** WHAT THE EXERCISE ASKS **
Copy each line of the records below that has "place" in it.

======== EXERCISE DATA ========

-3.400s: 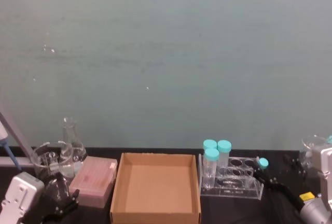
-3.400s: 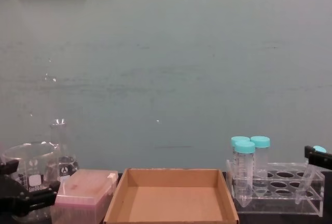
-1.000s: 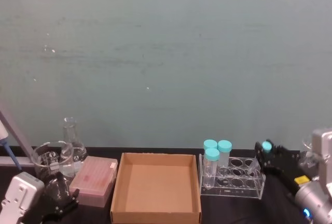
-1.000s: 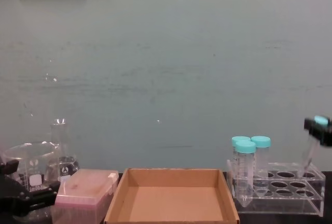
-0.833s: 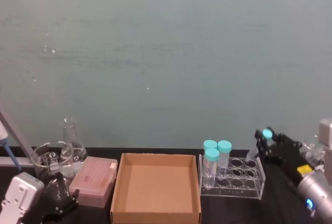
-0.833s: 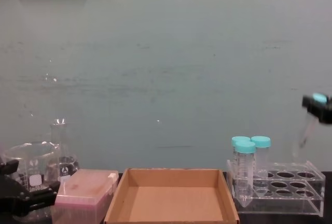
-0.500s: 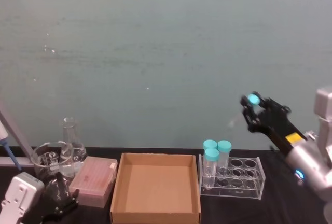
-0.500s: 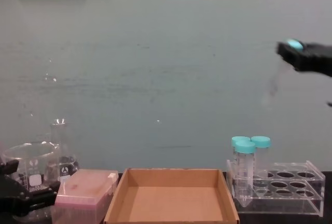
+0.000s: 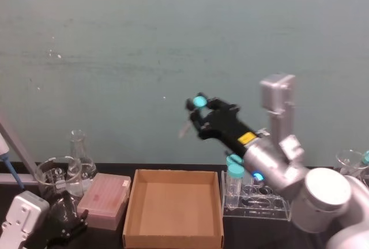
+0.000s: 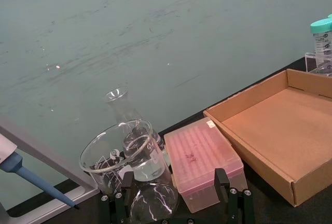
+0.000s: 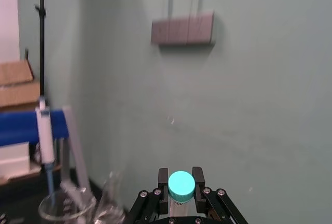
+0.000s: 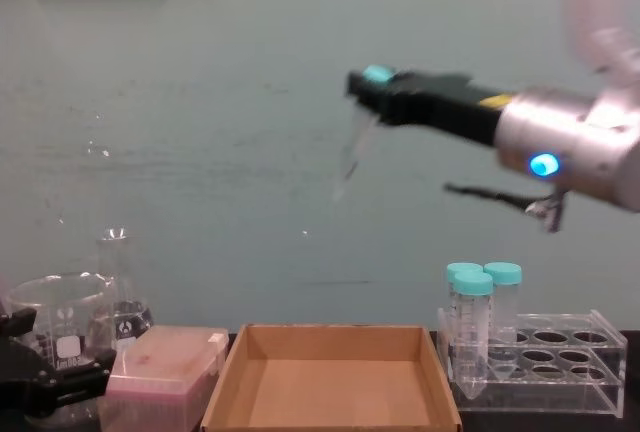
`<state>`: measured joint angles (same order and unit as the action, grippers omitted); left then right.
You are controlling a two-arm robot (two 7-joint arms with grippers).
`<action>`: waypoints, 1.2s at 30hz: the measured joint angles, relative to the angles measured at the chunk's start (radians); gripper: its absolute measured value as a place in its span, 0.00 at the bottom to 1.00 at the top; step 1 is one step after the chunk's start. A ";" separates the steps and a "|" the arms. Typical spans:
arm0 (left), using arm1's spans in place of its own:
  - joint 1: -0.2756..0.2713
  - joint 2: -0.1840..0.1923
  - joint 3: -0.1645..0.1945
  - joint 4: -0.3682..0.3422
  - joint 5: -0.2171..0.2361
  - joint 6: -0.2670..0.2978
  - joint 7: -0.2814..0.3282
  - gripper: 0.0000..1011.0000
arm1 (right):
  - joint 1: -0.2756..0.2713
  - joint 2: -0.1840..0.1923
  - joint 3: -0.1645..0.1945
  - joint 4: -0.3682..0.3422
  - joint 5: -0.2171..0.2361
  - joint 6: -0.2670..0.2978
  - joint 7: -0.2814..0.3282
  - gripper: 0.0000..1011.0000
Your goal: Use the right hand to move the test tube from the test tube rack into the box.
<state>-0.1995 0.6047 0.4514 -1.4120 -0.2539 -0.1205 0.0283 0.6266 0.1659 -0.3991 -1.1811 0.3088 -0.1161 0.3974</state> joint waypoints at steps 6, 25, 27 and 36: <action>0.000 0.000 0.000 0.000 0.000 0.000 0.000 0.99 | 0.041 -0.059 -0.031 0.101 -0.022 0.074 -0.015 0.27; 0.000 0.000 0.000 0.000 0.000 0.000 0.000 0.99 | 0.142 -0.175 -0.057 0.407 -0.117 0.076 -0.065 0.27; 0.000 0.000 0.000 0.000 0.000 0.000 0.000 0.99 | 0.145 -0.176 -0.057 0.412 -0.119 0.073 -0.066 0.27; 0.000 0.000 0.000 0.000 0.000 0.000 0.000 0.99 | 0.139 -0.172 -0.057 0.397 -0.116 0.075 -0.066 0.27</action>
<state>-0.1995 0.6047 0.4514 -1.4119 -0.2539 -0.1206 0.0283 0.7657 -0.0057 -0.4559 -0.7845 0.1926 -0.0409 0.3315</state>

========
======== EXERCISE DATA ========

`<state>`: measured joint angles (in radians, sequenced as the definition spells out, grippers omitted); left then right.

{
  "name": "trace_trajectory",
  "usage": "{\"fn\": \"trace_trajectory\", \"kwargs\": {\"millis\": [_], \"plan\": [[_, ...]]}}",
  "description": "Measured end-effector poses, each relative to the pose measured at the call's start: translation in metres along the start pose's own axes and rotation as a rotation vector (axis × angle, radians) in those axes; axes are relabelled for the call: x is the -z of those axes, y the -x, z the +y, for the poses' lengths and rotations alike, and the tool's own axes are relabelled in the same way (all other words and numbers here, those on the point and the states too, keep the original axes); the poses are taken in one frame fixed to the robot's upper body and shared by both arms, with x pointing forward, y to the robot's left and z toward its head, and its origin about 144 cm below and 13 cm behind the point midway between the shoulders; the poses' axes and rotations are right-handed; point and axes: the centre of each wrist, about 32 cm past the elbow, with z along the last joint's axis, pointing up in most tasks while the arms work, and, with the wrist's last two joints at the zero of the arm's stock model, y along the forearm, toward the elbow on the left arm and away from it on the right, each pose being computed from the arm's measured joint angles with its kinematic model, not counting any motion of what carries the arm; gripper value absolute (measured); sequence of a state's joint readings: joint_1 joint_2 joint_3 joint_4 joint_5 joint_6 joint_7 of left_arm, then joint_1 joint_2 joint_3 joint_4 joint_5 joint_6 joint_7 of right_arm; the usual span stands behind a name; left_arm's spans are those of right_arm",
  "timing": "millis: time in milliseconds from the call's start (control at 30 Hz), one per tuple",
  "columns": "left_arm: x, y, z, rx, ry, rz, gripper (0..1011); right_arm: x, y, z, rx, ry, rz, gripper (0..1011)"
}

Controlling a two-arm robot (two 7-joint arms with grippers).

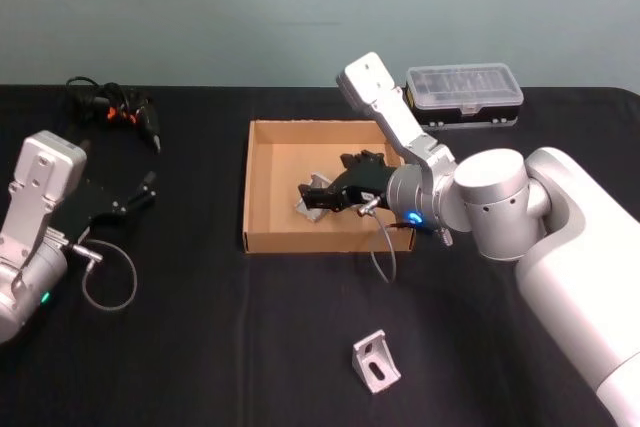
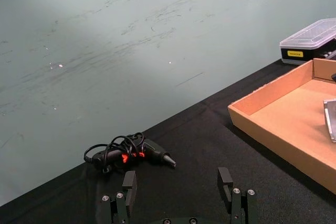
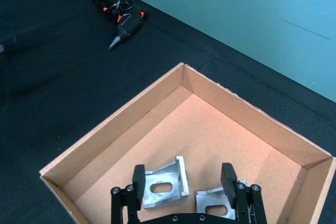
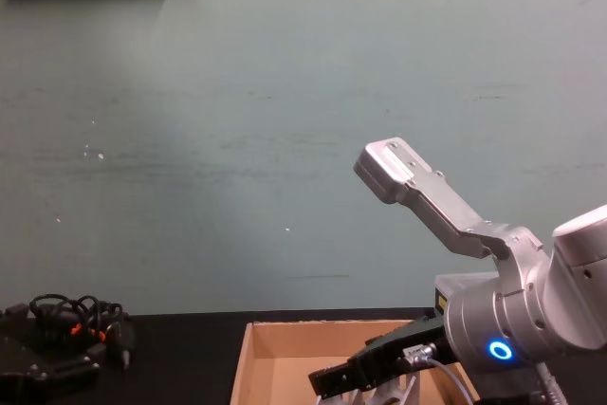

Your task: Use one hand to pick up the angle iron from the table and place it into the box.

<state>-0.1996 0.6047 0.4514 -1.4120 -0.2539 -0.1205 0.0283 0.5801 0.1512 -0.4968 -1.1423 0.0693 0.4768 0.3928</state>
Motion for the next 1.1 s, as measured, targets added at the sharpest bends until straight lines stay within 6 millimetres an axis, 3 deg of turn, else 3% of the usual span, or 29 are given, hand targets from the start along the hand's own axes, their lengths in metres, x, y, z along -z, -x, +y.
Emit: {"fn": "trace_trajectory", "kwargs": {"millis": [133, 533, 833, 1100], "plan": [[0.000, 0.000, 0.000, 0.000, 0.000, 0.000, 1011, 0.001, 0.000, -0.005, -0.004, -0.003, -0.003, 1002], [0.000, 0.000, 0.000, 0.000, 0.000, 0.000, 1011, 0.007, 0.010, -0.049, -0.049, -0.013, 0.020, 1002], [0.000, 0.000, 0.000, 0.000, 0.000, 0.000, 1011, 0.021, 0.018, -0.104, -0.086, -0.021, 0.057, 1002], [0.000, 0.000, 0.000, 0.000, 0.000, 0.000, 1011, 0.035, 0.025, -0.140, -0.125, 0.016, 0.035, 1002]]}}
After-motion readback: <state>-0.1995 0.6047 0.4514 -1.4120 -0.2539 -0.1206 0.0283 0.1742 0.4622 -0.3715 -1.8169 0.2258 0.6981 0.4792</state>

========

** ANSWER AREA **
`<action>`: waypoints, 1.2s at 30hz: the measured joint angles, relative to the angles measured at the chunk's start (radians); gripper: its absolute measured value as a place in its span, 0.00 at the bottom to 1.00 at the top; step 1 is one step after the chunk's start. A ";" separates the steps and a "|" the arms. Typical spans:
arm0 (left), using arm1's spans in place of its own:
Your task: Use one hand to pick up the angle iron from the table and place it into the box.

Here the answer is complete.